If all of these things are true, then we must accept that the Christian life cannot exist without conflict and strife. Pastor Reimer noted in his sermon how people who use Facebook rarely reveal the “bad” side of their lives. Instead, they use Facebook as a platform to create life stories that invite only praise, envy, and admiration. While it’s possible, though unlikely, that some people really do have perfect lives (no failures, no trials, no strained relationships), what good does it do them? Winston Churchill once said, “You have enemies? Good! That means you’ve stood up for something, some time in your life.”
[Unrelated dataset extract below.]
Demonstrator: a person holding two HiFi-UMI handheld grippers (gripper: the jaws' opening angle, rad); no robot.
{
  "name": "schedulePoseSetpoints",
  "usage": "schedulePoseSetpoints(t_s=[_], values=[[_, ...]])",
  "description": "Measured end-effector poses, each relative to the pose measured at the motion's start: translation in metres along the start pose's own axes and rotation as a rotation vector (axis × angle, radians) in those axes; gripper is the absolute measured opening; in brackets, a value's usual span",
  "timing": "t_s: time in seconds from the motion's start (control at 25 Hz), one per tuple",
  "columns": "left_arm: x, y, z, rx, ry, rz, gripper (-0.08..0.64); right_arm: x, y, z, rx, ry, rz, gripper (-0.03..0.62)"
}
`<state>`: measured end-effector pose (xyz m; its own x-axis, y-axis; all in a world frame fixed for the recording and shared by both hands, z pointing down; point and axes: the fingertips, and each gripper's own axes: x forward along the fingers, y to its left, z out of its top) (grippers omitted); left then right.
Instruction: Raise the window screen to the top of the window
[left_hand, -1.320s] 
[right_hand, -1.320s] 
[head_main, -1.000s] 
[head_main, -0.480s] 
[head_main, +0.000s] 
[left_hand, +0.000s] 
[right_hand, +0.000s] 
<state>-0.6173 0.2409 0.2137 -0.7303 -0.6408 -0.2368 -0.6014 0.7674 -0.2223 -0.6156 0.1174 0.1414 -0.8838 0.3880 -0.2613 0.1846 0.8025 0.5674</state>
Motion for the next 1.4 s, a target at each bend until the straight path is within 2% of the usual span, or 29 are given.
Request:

Don’t waste your life looking for satisfaction in things that have no eternal significance. The bible clearly states (in the book of Revelations) that a time is coming when anyone whose name is not written in the “book of life” will be thrown into the “lake of fire.” This sounds like crazy talk if you are not a Christian, but have you ever considered that God’s word might actually be true, and if it is how might that change the way you view your life?
As for those of you already following Christ, are you doing as Paul advised? Are you putting on daily the “full armor of God,” so that whatever trials and temptations you face, you’re well-equipped to fend them off and stand strong in the name of the Lord?
If you’re not sure how to answer the above questions, then read this final passage by Bishop J.C. Ryle, and spend some time contemplating his words:
- The saddest symptom about many so–called Christians is the utter absence of anything like conflict and fight in their Christianity. They eat, they drink, they dress, they work, they amuse themselves, they get money, they spend money, they go through a scanty round of formal religious services once or twice every week. But of the great spiritual warfare—its watchings and strugglings, its agonies and anxieties, its battles and contests— of all this they appear to know nothing at all. Let us take care that this case is not our own. The worst state of soul is when the strong man armed keeps the house, and his goods are at peace, when he leads men and women captive at his will, and they make no resistance. The worst chains are those which are neither felt nor seen by the prisoner (Luke 11:21; 2 Tim. 2:26).